▶ _Exercise goal_: In the data below, how many lines contain the string "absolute"? Give only the number.

Records contained in a dataset

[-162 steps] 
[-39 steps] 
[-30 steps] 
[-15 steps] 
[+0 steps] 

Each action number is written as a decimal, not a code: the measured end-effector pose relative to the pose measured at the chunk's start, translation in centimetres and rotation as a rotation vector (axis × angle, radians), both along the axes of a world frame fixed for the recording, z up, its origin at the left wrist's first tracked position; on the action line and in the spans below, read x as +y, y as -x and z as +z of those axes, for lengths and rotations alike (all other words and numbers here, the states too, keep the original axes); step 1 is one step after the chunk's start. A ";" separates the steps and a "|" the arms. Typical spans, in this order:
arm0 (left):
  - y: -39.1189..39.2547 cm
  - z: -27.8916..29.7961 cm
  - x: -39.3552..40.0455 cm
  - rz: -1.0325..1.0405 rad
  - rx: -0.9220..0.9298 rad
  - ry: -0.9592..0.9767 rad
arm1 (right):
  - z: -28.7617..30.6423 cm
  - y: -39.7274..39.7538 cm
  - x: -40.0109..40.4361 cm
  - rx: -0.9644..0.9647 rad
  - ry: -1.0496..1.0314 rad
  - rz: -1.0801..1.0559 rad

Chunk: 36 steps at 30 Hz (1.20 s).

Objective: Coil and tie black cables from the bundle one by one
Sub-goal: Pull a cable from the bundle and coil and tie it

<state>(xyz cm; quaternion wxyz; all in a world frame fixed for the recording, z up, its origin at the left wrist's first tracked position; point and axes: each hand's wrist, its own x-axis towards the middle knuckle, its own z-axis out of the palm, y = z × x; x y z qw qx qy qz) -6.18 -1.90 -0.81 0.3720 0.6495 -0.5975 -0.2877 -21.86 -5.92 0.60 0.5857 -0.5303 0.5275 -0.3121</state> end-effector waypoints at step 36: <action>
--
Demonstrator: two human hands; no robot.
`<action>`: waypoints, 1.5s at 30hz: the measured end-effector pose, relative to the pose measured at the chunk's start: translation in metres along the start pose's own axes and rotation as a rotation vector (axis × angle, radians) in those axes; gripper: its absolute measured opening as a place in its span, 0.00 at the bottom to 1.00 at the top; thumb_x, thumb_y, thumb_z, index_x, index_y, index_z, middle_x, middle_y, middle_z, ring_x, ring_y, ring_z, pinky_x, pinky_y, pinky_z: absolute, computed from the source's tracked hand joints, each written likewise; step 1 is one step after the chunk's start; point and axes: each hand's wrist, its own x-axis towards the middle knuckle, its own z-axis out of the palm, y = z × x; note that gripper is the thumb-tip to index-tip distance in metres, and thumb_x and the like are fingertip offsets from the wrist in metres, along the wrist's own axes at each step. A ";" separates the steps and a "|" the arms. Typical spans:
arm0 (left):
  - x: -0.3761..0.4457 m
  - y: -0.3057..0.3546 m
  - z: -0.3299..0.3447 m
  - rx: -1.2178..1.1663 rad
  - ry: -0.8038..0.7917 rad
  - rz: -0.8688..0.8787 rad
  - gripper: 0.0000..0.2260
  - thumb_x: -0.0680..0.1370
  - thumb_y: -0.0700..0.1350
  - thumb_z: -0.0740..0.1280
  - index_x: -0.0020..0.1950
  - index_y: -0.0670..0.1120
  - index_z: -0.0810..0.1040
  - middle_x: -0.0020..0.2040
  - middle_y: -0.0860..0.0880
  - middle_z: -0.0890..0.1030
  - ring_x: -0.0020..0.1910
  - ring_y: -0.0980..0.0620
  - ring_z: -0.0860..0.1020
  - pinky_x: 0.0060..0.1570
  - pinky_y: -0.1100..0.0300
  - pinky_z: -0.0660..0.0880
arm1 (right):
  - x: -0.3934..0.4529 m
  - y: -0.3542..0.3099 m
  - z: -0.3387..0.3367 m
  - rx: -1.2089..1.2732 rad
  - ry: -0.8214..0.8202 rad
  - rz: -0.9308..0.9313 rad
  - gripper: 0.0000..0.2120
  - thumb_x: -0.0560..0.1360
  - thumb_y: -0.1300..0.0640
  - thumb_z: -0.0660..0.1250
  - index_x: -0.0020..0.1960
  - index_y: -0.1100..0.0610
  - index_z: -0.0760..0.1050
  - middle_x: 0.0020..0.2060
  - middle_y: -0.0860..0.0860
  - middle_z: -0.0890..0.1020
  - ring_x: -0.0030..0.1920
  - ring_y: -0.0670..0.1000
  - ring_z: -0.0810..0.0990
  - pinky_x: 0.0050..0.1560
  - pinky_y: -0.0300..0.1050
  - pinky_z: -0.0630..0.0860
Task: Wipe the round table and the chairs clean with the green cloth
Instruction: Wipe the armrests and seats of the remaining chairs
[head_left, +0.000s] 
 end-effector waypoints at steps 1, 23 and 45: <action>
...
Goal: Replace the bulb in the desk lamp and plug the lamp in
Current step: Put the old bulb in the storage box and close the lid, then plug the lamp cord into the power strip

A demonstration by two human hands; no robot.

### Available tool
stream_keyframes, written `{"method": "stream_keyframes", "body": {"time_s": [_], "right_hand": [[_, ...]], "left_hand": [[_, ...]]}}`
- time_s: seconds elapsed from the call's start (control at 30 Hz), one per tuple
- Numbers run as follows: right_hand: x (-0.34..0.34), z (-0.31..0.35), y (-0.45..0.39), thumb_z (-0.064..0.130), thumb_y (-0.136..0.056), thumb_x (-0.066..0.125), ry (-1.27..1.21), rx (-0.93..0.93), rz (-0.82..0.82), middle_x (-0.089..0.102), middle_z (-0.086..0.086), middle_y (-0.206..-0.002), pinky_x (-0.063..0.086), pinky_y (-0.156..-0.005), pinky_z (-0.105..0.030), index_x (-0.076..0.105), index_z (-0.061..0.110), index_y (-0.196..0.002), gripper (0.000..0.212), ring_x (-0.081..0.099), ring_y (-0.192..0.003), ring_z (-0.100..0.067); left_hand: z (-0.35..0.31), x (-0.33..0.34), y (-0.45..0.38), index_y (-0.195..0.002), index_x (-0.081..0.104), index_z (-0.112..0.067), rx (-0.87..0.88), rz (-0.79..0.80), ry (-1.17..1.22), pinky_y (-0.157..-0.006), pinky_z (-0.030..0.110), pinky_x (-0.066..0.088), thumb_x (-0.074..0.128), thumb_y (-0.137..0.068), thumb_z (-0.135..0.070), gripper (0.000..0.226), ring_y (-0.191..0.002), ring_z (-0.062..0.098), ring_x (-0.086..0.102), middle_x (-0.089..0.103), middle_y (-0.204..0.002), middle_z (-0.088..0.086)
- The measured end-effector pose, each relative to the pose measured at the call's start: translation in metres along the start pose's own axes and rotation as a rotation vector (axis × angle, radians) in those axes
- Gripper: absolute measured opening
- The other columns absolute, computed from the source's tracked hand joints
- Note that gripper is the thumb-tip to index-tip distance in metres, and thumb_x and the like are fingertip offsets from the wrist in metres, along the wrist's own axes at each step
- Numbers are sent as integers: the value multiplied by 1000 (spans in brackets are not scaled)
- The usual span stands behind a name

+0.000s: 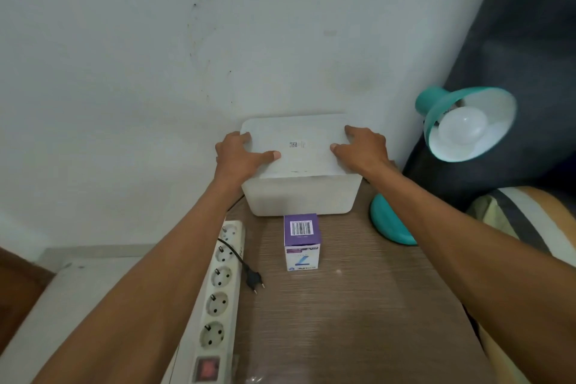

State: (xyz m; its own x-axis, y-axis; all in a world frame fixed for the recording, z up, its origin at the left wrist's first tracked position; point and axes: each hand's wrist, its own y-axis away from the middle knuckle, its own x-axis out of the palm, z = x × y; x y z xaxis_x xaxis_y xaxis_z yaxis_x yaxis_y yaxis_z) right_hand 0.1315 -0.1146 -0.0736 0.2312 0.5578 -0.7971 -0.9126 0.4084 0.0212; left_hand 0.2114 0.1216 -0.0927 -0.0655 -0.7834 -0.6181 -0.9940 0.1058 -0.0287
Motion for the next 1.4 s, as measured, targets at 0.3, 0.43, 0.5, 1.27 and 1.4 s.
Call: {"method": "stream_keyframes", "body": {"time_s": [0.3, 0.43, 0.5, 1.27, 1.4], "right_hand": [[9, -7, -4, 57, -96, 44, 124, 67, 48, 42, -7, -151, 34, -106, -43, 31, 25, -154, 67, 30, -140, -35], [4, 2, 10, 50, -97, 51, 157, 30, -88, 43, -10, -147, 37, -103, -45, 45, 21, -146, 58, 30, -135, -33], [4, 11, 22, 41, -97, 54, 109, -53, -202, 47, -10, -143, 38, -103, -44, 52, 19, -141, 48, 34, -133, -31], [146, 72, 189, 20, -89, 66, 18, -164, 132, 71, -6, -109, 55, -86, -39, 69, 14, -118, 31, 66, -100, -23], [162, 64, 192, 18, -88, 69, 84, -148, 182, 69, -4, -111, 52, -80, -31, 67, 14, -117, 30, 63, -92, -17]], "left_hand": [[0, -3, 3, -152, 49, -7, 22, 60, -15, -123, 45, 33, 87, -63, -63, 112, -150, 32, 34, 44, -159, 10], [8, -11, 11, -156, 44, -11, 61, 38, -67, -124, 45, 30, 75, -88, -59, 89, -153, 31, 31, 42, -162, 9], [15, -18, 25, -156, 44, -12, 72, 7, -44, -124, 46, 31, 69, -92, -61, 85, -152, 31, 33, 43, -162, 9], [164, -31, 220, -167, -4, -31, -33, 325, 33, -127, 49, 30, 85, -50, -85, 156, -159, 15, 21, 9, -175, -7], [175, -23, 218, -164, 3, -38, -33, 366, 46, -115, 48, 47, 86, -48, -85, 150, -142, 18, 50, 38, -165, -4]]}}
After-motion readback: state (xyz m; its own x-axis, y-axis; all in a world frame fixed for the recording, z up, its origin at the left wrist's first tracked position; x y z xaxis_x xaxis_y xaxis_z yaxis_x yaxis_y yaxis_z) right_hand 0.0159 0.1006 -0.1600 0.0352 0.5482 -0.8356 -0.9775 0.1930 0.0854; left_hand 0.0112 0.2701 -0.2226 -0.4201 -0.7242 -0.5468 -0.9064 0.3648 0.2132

▶ _Finished exercise_: 3